Headlines are normally written by someone other than the author of the piece. I make this claim, not on direct experience of news room policies, but on the excuses offered when newspapers are criticised over headlines. I would guess this is almost invariably true of news reports, and sometimes true of opinion pieces. We may therefore speculate that in this world, the body of the piece represents the skills of the journalist and the headline reflects the skills of the huckster and possibly the spinmeister.
Today’s example I’m sad to say, involves Ruth Wishart, a journalist and commentator who has my respect. The sub-header for her piece on the referendum debate sets out precisely what the thrust of her argument is -
“Both sides of the debate will wheel out conjecture and half truths, but it’s up to everyone to vote with conviction, says Ruth Wishart”
But what does the banner headline across the page say in bold type?
Beware of the sales pitch for independence
I don’t believe for one moment that this is the title under which Ruth submitted her piece. If it was, it bears a very strange relationship to her content, epitomised by this quote, where she speaks of what the voter will be subjected to in the referendum campaign -
“Over the next few weeks and months they will be fed all manner of ‘evidence’ from all sides as to the impact of their vote. Some of this will be the kind of statistics that would give damned lies a good name. Some will be little more than slightly informed conjecture, because in truth nobody in a (sic) possession of an infallible crystal ball.”
Leaving aside the fact that crystal balls are not of much use unless they are infallible, this is a fairly accurate statement of what will occur. It points to no particular side of the argument, YES vote or NO vote, as either villain or hero. Ruth, in the early part of her piece, reported on one of Angus Robertson’s roadshows.
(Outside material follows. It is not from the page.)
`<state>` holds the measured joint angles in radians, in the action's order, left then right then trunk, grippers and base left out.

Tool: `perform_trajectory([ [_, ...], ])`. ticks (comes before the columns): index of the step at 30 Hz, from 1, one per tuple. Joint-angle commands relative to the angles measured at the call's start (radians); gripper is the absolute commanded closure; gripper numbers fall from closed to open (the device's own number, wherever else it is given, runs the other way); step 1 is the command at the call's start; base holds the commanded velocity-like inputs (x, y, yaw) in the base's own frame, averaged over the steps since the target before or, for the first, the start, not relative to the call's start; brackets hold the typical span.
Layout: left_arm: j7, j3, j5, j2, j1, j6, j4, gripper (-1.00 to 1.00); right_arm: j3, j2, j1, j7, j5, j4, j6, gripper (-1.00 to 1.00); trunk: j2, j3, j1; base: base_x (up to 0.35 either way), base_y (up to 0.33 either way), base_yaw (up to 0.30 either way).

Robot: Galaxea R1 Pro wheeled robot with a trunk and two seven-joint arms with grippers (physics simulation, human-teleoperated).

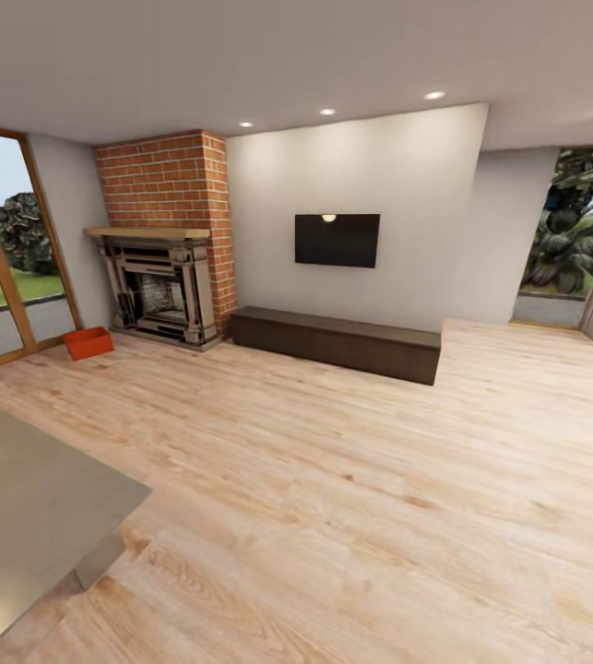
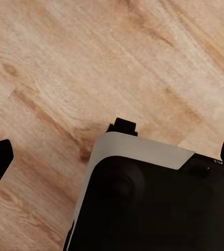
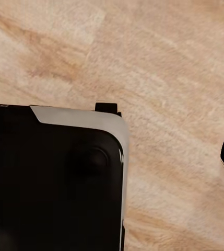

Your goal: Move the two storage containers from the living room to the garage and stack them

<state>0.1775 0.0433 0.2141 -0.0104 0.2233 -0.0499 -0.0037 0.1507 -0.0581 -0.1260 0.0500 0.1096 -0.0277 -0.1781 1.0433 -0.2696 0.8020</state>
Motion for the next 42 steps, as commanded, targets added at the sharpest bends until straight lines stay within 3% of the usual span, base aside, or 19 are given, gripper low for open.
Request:
perform_trajectory([
  [1, 0.002, 0.004, 0.004, 0.0, 0.001, -0.004, 0.001, -1.0, 0.007, 0.0, -0.001, 0.005, 0.011, -0.003, -0.006, -1.0, 0.001, -0.001, 0.001, 0.323, 0.0, 0.0],
  [42, 0.002, 0.004, 0.004, 0.001, 0.001, -0.002, 0.001, -1.0, 0.004, 0.004, -0.001, 0.004, 0.012, -0.003, -0.01, -1.0, 0.001, -0.001, 0.001, 0.323, 0.0, 0.0],
])
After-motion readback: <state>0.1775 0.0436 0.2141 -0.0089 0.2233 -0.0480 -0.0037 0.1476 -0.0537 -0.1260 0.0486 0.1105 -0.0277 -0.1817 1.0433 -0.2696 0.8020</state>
Since so far there are no unionist roadshows, she was unable to offer that balance.
The headline for her article could equally have read Beware of the sales pitch for the Union, and if such a thing as a print newspaper with a nationalist bias had existed, it might well have.
An objective headline would, of course, have have been Beware of the sales pitches for the referendum vote.
What I would suggest to voters in search of truth is beware of Scotsman headlines. It is ironic that the headline writer managed to betray the very bias that Ruth Wishart was warning against in her plea to voters to examine all sides of the argument. But one must never look to right-wing media for a fine appreciation of irony …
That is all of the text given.